14 minute read

Not everything needs to be real-time. Sometimes, “tomorrow morning” is fast enough.

TL;DR

Batch processing handles 90 percent of ML workloads including training, feature engineering, reporting, and backfilling. The modern data stack combines Airflow for orchestration, Spark for distributed computation, and Parquet for columnar storage. Key engineering challenges include the small files problem (fix with compaction), data skew in joins (fix with salting or broadcast joins), late-arriving data (fix with watermarks or Delta Lake upserts), and ensuring idempotency for safe retries. See ML pipeline orchestration for the dependency management layer that sits on top of batch processing, and cost optimization for reducing compute spend.

A massive industrial pipeline system with valves

The Case for Batch

In the age of Real-Time Streaming (Kafka, Flink), Batch Processing feels archaic. But 90% of ML workloads are still Batch.

  • Training: You train on a dataset (Batch), not a stream.
  • Reporting: “Daily Active Users” is a batch metric.
  • Backfilling: Re-computing history requires batch.

Batch vs. Stream:

  • Batch: High Throughput, High Latency. (Process 1TB in 1 hour).
  • Stream: Low Throughput, Low Latency. (Process 1 event in 10ms).

Architecture: The Modern Data Stack

  1. Ingestion: Fivetran / Airbyte. Pull data from Postgres/Salesforce into the Warehouse.
  2. Storage: Data Lake (S3/GCS) or Data Warehouse (Snowflake/BigQuery).
  3. Transformation: dbt (SQL) or Spark (Python).
  4. Orchestration: Airflow / Dagster / Prefect.
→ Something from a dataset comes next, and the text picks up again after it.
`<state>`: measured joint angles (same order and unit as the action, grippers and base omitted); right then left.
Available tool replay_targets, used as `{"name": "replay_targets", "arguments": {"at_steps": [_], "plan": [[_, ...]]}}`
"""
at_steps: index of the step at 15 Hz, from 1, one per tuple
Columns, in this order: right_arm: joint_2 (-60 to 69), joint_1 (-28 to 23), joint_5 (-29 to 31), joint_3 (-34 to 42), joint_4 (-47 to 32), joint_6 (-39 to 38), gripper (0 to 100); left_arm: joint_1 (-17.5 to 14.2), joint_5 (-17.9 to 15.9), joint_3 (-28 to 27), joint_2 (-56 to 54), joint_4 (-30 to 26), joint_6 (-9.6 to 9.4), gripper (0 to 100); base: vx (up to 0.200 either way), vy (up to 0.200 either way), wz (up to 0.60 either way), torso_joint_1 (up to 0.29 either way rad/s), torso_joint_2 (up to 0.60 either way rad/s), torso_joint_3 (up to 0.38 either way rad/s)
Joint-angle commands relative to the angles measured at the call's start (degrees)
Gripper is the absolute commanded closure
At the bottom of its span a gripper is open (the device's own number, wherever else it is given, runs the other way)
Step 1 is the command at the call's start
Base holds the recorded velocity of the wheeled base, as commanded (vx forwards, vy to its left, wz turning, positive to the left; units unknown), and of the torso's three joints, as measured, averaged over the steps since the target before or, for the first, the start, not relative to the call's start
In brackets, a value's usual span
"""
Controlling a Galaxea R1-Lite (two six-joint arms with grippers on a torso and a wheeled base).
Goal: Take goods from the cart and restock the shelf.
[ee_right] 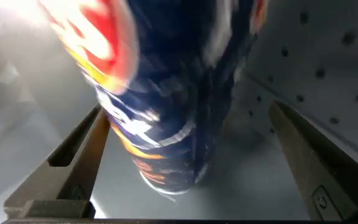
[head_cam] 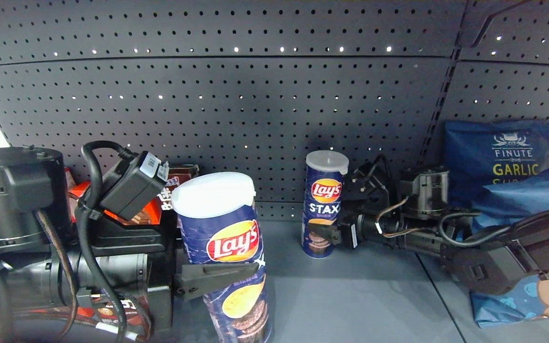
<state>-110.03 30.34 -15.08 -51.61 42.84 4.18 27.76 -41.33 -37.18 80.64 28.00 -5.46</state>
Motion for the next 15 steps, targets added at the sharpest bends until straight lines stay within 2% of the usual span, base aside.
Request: {"name": "replay_targets", "arguments": {"at_steps": [1, 11, 13, 14, 15], "plan": [[-1.68, -0.2, -0.04, 0.11, 0.14, 0.04, 0, 0.02, 0.02, 0.0, -0.05, 0.04, 0.01, 100, 0.0, 0.0, 0.0, 0.0, 0.0, 0.0], [-5.46, -0.28, -1.71, -0.06, 1.81, 0.13, 0, -0.07, 0.11, 0.18, -0.05, 0.04, 0.01, 100, 0.0, 0.0, 0.0, 0.0, 0.0, 0.0], [-6.51, -0.28, -3.73, 0.2, 4.18, 0.13, 0, -0.07, 0.11, 0.18, -0.05, 0.04, 0.01, 100, 0.0, 0.0, 0.0, 0.0, 0.0, 0.0], [-7.04, -0.37, -5.66, 0.02, 5.59, 0.13, 100, -0.07, 0.11, 0.27, -0.05, 0.04, 0.01, 100, 0.0, 0.0, 0.0, 0.0, 0.0, 0.0], [-7.21, -0.37, -5.75, -0.24, 6.12, 0.04, 100, -0.07, 0.11, 0.18, -0.05, 0.04, 0.01, 100, 0.0, 0.0, 0.0, 0.0, 0.0, 0.0]]}}
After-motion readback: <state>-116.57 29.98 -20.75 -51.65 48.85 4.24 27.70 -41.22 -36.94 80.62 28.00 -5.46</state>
High-Level Architecture: The Modern Data Stack

+-----------+ +------------+ +-------------+ +-------------+
| Sources | --> | Ingestion | --> | Data Lake | --> | Warehouse |
+-----------+ +------------+ +-------------+ +-------------+
(Postgres) (Fivetran) (S3 / GCS) (Snowflake)
 |
 v
+-----------+ +------------+ +-------------+ +-------------+
| Dashboard | <-- | Serving | <-- | Transform | <-- | Orchestrator|
+-----------+ +------------+ +-------------+ +-------------+
(Tableau) (Redis/API) (dbt / Spark) (Airflow)

Deep Dive: Apache Airflow (Orchestration)

Airflow allows you to define pipelines as code (Python). DAG (Directed Acyclic Graph): A collection of tasks with dependencies.

from airflow import DAG
from airflow.operators.python import PythonOperator
from datetime import datetime

def extract():
    print("Extracting data from S3...")

def transform():
    print("Running Spark Job...")

def load():
    print("Loading into Feature Store...")

    with DAG("daily_training_pipeline", start_date=datetime(2023, 1, 1)) as dag:
        t1 = PythonOperator(task_id="extract", python_callable=extract)
        t2 = PythonOperator(task_id="transform", python_callable=transform)
        t3 = PythonOperator(task_id="load", python_callable=load)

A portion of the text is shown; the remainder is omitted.